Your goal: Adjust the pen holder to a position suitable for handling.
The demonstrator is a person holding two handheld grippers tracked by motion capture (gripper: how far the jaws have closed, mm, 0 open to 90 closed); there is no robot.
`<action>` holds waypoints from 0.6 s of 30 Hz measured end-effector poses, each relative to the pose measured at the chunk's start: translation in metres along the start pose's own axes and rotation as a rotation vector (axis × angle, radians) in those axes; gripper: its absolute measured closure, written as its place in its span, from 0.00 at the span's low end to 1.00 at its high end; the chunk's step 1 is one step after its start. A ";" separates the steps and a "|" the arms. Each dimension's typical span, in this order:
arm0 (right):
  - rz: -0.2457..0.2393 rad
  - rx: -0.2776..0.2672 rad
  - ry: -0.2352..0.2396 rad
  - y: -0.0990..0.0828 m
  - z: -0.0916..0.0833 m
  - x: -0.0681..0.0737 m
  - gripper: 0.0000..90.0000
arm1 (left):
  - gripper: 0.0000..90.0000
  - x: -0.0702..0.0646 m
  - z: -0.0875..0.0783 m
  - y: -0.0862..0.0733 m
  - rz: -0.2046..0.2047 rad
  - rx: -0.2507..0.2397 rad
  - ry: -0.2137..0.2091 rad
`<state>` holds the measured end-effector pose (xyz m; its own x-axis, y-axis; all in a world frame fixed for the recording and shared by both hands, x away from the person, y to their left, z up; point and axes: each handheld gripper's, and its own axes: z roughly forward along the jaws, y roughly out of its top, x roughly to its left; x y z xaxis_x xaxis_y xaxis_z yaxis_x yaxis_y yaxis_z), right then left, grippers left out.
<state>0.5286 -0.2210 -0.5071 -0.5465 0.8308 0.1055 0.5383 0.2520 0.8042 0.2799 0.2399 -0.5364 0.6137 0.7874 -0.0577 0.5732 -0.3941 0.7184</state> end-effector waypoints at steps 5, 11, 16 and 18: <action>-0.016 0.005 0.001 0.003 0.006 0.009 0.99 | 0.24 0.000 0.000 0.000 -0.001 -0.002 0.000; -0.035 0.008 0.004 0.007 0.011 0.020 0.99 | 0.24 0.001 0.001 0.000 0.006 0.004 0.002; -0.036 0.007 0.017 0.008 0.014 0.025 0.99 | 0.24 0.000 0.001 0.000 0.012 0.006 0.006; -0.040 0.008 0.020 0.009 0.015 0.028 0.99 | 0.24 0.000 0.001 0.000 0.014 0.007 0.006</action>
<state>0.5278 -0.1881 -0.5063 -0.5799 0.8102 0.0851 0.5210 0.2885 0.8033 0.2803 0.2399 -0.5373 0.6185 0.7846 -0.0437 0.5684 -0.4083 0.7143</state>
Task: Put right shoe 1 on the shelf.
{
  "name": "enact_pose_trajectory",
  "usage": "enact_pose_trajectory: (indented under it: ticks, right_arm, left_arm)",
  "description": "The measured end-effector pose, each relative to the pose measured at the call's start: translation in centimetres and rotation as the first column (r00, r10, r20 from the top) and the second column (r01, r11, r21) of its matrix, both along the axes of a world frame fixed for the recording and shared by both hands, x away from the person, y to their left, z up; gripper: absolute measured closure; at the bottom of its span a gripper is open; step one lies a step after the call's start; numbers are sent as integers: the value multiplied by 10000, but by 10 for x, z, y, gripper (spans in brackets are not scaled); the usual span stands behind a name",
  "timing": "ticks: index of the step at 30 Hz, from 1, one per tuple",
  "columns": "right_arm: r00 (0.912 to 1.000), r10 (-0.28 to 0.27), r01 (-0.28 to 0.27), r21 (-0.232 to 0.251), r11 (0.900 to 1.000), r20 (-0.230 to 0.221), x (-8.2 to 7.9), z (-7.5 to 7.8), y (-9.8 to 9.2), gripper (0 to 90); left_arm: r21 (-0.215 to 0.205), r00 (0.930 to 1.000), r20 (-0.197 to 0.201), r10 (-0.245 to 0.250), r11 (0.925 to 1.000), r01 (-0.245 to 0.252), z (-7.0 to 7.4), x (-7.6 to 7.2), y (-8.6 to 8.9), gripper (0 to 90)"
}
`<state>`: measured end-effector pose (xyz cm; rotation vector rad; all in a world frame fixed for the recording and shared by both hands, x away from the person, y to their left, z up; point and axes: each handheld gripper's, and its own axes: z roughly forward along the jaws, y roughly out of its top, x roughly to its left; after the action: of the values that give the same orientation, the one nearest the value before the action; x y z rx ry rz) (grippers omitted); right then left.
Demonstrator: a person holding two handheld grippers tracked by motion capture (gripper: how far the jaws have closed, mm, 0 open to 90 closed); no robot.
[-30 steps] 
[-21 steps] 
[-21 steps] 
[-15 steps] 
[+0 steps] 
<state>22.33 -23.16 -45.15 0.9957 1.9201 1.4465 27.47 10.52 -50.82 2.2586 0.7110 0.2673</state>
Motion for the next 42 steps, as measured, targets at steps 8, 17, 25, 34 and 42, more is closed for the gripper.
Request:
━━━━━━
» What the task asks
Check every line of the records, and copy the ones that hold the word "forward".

» Expected output
`<state>` holds the measured end-effector pose (xyz m; its own x-axis, y-axis; all in a world frame fixed for the recording and shared by both hands, x away from the person, y to their left, z up; point and axes: each handheld gripper's, and its own axes: z roughly forward along the jaws, y roughly out of its top, x roughly to its left; x y z xaxis_x xaxis_y xaxis_z yaxis_x yaxis_y yaxis_z), right then left, grippers left out.
`<state>`: measured end-effector pose (xyz cm; rotation vector rad; all in a world frame fixed for the recording and shared by both hands, x away from the person, y to their left, z up; point and axes: each handheld gripper's, and its own axes: z roughly forward along the jaws, y roughly out of its top, x roughly to its left; after the action: of the values that give the same orientation, the one nearest the value before the action; x y z rx ry rz) (grippers omitted); right then left.

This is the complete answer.